WORK INSTRUCTION: Output, word for word, each line from the one with "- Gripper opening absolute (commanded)" through the end of the listing below, excluding every picture.

INFORMATION SHOWN:
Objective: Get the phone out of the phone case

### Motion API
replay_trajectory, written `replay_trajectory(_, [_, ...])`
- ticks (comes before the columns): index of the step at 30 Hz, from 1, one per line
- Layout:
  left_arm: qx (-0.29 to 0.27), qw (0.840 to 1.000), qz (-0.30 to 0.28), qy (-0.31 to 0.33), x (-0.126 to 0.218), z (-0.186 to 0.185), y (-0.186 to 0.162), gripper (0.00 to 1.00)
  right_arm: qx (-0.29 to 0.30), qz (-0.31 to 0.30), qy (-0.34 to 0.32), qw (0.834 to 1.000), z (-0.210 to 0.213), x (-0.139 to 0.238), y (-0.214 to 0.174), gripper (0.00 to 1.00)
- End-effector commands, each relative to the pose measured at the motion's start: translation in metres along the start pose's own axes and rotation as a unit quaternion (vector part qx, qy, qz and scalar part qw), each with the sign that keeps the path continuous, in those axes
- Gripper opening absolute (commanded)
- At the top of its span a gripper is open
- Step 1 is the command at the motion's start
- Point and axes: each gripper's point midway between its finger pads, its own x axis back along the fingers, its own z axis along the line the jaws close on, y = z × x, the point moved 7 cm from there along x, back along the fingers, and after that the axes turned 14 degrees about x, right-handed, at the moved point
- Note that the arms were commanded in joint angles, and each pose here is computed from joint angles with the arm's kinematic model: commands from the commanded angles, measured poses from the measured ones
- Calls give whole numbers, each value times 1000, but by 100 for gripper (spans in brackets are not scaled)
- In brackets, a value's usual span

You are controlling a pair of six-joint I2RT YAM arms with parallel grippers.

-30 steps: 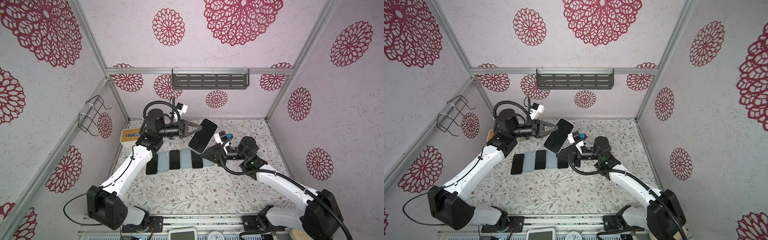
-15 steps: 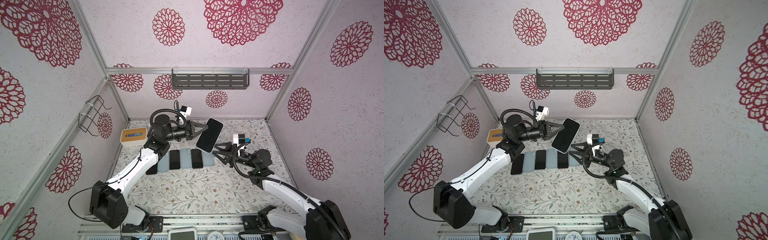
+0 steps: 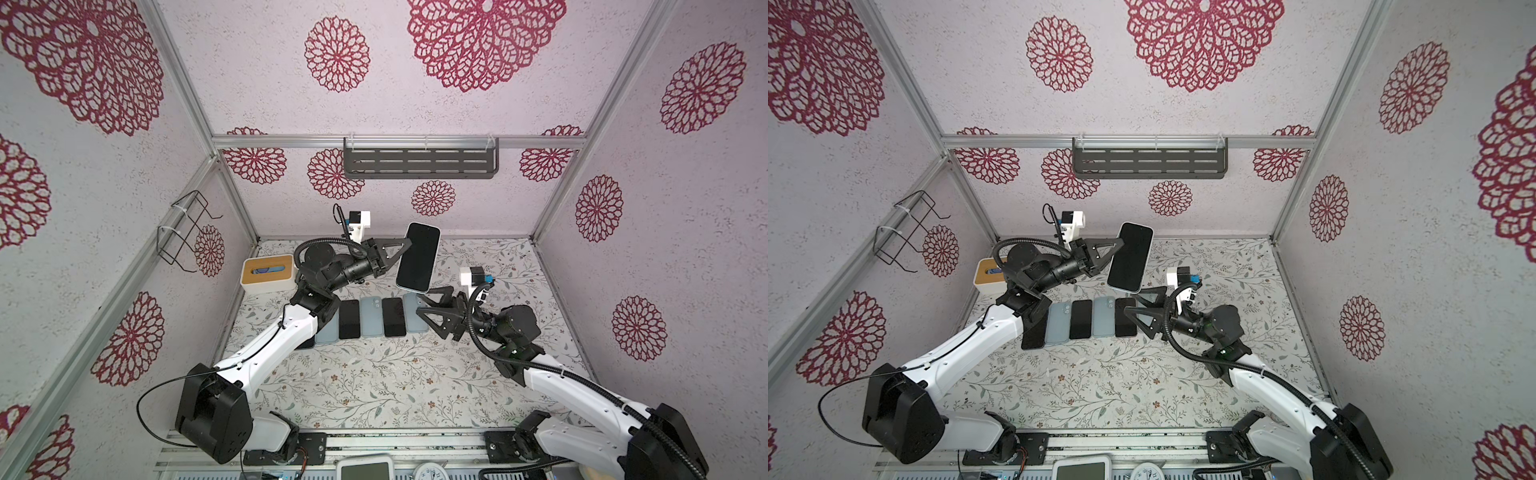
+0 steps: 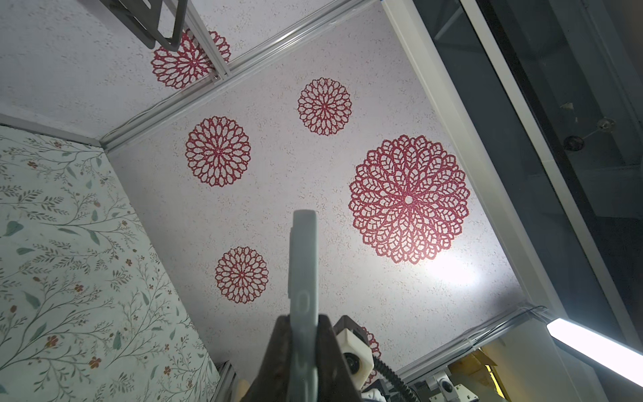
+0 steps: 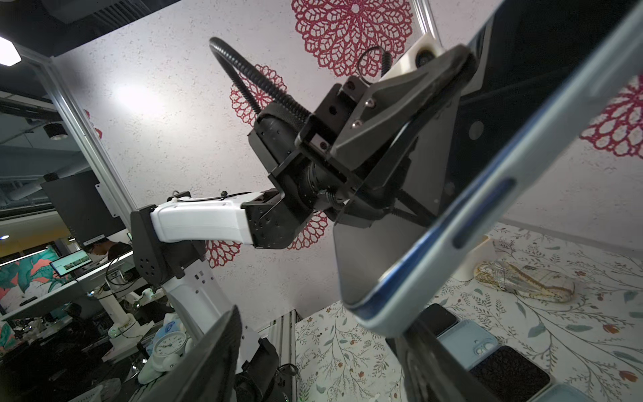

ANSWER BOX:
- Gripper opening absolute (commanded)
- At the top of its span a gripper is open
- Step 1 is the command at the motion's start
- Point and axes: each gripper's point midway between its finger pads, its own x axis back along the fingers, its own z axis along the line the jaws close on, y = z × x, the point moved 7 cm from there along x, back along the fingers, and after that the axes turned 14 degrees about x, right-handed, at the moved point
- Note that the arms were commanded in joint angles, and each pose here is computed from joint angles with the arm's kinematic model: commands from the commanded angles, measured poses from the measured ones
- Calls give whole numbers, each value times 1000, but by 100 for gripper (spans in brackets are not scaled)
- In brackets, a value's usual span

You are controlling a pair of six-joint I2RT YAM arms with parallel grippers.

-30 steps: 
-15 steps: 
+0 steps: 
+0 steps: 
+0 steps: 

The answer is complete, and the exercise is done.